It’s a question I ask myself at least once in a good week, in a bad week 30 or 40 times a day. Am I crazy for putting this much effort into artistic pursuits when hardly anybody is paying attention. Am I crazy because I don’t seem to find fulfillment in the aspects of my life that actually pay the bills and keep me fed. Am I crazy to think I’m good enough to make a living doing the things I love even though at the moment nobody seems to be paying attention. And my answer always is, “I don’t know.”
I want to be clear, this isn’t about feeling sorry for myself. I like the work I do. I don’t think I’m the best writer or comedian in the world, but I make the jokes I want to hear and write the stories I want to read. In the abstract I’m fairly artistically fulfilled. But self doubt still comes into play when I wonder about the future. Will I ever be able to quit my job and pursue art full time? Do I have the relevant business skills to not tank my career even if I am given a shot at “The Big Time?” Can I justify putting this much time and effort into things that may never come to monetary fruition when I have a wife I love and want to spend time with?
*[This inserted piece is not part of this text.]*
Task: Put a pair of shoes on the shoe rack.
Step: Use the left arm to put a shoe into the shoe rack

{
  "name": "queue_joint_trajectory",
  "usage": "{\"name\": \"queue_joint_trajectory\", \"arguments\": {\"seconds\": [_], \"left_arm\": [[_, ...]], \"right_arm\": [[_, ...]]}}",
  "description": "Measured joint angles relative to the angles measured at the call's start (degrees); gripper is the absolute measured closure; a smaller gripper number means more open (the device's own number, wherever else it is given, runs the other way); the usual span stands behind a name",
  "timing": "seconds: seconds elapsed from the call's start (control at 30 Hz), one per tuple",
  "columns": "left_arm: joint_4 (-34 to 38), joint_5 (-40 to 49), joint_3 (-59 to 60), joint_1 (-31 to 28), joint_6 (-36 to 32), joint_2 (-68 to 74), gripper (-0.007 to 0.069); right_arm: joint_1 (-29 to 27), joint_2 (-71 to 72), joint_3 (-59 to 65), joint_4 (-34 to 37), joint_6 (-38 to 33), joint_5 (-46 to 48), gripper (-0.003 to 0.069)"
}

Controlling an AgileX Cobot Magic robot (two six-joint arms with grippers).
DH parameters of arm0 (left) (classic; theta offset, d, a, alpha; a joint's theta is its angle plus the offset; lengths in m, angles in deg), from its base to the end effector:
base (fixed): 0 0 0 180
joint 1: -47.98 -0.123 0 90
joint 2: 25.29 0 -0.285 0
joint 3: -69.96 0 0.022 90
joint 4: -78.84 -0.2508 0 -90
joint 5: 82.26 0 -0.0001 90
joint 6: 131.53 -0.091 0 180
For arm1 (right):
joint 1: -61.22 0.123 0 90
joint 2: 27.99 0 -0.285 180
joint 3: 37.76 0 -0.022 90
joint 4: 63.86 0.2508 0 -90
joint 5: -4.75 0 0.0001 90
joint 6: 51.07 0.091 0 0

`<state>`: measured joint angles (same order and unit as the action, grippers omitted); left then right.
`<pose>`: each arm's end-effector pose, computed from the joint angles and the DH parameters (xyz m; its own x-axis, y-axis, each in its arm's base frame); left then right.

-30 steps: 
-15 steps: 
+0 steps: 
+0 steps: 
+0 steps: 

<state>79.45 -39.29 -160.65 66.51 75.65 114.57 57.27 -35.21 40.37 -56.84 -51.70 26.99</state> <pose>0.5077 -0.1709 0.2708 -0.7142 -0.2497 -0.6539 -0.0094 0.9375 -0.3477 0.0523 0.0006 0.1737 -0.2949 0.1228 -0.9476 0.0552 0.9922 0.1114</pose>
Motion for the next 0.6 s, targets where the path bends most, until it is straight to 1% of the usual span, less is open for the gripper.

And still the answer is “I don’t know.”
I know I’m not really breaking new ground here, we’ve all seen talk show interviews or listened to podcasts with successful artists talking about the uncertainty they felt early on in their careers, but for them, it’s always a story of triumph. The message is almost always, “Stick it out long enough and your dreams will come true.” Statistically speaking that just isn’t the case.
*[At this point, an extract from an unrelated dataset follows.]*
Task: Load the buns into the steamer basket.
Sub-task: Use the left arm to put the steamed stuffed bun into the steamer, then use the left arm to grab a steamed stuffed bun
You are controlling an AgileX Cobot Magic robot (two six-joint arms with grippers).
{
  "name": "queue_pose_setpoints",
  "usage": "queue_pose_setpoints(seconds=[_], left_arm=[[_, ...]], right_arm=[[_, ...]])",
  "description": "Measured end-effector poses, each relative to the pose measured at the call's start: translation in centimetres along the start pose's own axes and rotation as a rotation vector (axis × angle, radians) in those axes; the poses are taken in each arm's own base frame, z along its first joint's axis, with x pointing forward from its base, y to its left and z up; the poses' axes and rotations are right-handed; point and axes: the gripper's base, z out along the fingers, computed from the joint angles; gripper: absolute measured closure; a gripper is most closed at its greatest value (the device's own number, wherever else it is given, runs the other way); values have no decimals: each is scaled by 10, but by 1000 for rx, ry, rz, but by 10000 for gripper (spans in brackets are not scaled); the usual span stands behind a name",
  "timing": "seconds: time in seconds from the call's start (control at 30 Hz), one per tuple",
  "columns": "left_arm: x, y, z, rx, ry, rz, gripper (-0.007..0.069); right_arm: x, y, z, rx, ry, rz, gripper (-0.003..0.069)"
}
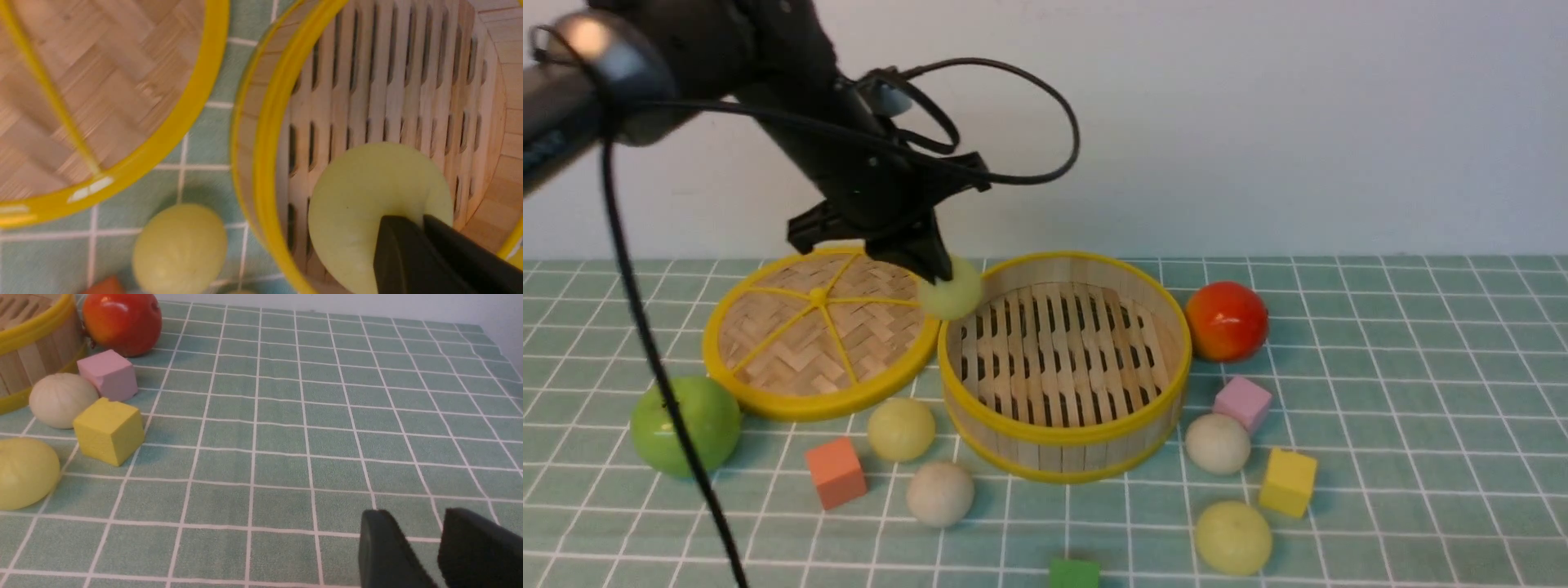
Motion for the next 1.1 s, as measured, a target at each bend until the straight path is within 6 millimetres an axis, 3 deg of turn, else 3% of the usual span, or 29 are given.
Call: queue_pose_setpoints(seconds=[0.13, 0.37, 0.57, 0.73, 0.9, 1.0, 1.03, 1.07, 1.1], left_arm=[[-8, -16, 38, 7, 14, 42, 630], [-17, -9, 81, -6, -13, 39, 626], [-21, -3, 88, -56, -59, 39, 582], [-22, -1, 86, -73, -68, -3, 446], [-17, -4, 63, -106, -19, 35, 220], [-14, -9, 18, -162, -39, 84, 133], [-13, -9, 14, -167, -41, 88, 130], [-12, -11, -18, -208, -88, 108, 110], [-11, -11, -33, -223, -116, 113, 107]], right_arm=[[0, 0, 0, 0, 0, 0, 420], [0, 0, 0, 1, 0, -2, 420], [0, 0, 0, 1, 0, -2, 420], [0, 0, 0, 1, 1, -3, 420], [0, 0, 0, 1, 0, -3, 420], [0, 0, 0, 1, 0, -3, 420], [0, 0, 0, 1, 0, -3, 420], [0, 0, 0, 1, 0, -3, 420], [0, 0, 0, 2, 0, -4, 420]])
Hundreds of books appear in the Kindle store every day, but coming from self published indie authors or through traditional publishing houses most don’t recoup expenses and even fewer generate the kind of profits that a person can live on. In a pre-pandemic world, thousands of comedians took to the stage every night, some at Carnegie Hall, many at comedy clubs, but most at little bar shows or illegal basement venues. Some of those kids at basement shows have the talent of any comedian at the clubs, a few I’ve seen are as funny as any stadium act. Most of them will never see Carnegie Hall whether they deserve it or not.
They’re stories will never get told and I think that’s sad. Not just because it gives society a false narrative about hard working talented people always getting what they deserve (that social issue is being addressed by folks far more qualified than I) but because the world at large is deprived of the beauty they have to offer. And maybe even sadder for process nerds like me, their story never gets told.
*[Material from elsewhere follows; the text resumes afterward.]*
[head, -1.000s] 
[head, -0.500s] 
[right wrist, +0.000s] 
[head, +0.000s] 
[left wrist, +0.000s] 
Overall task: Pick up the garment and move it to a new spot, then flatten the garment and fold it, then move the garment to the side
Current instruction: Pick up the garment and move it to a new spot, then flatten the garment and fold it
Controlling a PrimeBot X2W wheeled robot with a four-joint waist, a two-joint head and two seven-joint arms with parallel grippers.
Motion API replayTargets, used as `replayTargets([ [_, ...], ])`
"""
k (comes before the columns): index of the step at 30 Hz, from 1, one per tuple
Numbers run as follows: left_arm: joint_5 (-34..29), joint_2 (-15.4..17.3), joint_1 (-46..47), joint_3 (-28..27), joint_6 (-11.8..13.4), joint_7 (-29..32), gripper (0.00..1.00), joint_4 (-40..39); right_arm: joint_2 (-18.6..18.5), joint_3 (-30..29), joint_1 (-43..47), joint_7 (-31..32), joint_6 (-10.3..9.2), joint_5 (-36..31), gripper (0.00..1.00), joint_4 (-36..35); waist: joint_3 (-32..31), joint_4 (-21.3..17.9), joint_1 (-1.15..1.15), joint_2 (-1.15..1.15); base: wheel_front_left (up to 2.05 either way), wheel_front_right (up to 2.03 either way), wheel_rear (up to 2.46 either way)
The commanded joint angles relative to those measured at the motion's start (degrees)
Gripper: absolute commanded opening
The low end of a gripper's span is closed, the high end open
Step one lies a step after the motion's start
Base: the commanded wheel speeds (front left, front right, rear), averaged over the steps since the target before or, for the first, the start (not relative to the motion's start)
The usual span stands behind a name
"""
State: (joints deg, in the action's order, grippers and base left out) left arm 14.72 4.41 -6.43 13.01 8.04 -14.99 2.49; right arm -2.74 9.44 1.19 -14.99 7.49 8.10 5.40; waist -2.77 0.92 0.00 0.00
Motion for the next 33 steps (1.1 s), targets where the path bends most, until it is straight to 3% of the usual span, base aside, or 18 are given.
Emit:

But I’ve gone a little far afield of my initial point, sorry guys when you set out to write three blogs about being a creative a month you wind up rambling a fair bit. Am I crazy? I still don’t know. I do know I couldn’t live any other way even if I wanted to. So come wild success or abject critical and monetary failure I’m going to keep making things. If you are in the same boat I hope reading this at least gives you a sense of solidarity and if you’re a creative just brimming with confidence and certainty about your inevitable success… fuck you, I guess.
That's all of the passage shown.